*** Source material ***

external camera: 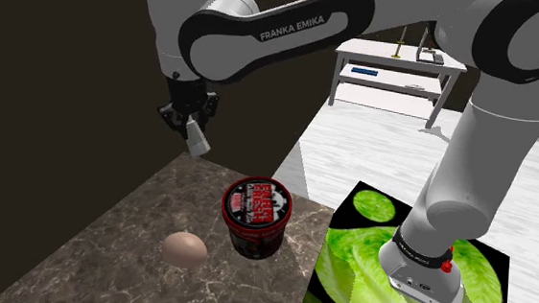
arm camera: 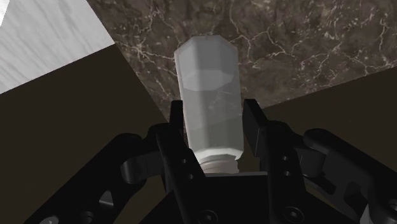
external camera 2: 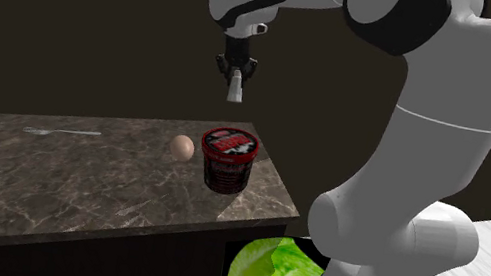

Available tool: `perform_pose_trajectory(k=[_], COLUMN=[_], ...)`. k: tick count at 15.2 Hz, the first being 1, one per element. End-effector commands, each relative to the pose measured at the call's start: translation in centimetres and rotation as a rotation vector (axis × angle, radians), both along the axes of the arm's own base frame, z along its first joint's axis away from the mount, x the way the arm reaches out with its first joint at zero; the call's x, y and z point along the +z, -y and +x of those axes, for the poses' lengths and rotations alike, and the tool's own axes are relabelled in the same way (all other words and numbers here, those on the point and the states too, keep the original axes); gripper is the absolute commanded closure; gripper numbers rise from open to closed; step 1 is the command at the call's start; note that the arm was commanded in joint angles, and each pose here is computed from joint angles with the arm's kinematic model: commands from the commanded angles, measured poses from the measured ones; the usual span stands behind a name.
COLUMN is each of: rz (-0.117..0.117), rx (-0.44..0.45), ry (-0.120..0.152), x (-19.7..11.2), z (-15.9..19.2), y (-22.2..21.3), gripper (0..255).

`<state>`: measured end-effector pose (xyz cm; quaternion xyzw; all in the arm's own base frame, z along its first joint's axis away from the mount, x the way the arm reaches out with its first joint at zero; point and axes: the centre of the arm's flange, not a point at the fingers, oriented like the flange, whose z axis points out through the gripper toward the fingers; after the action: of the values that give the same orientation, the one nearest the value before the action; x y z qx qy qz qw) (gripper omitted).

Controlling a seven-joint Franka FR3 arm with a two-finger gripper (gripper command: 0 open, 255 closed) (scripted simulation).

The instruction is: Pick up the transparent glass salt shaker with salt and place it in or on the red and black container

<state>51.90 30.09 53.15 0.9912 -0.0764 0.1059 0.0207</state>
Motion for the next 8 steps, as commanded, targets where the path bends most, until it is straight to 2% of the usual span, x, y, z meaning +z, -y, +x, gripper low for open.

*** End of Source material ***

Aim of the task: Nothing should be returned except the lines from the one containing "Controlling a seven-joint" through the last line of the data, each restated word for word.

Written reply:
Controlling a seven-joint Franka FR3 arm with a two-finger gripper (gripper command: 0 open, 255 closed) (scripted simulation).

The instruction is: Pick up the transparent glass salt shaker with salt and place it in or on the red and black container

<state>51.90 30.09 53.15 0.9912 -0.0764 0.1059 0.0207</state>
Motion for the next 8 steps, as commanded, targets where the path bends most, until it is straight to 2% of the usual span, x, y, z meaning +z, -y, +x, gripper low for open.

Nothing more belongs to this exercise.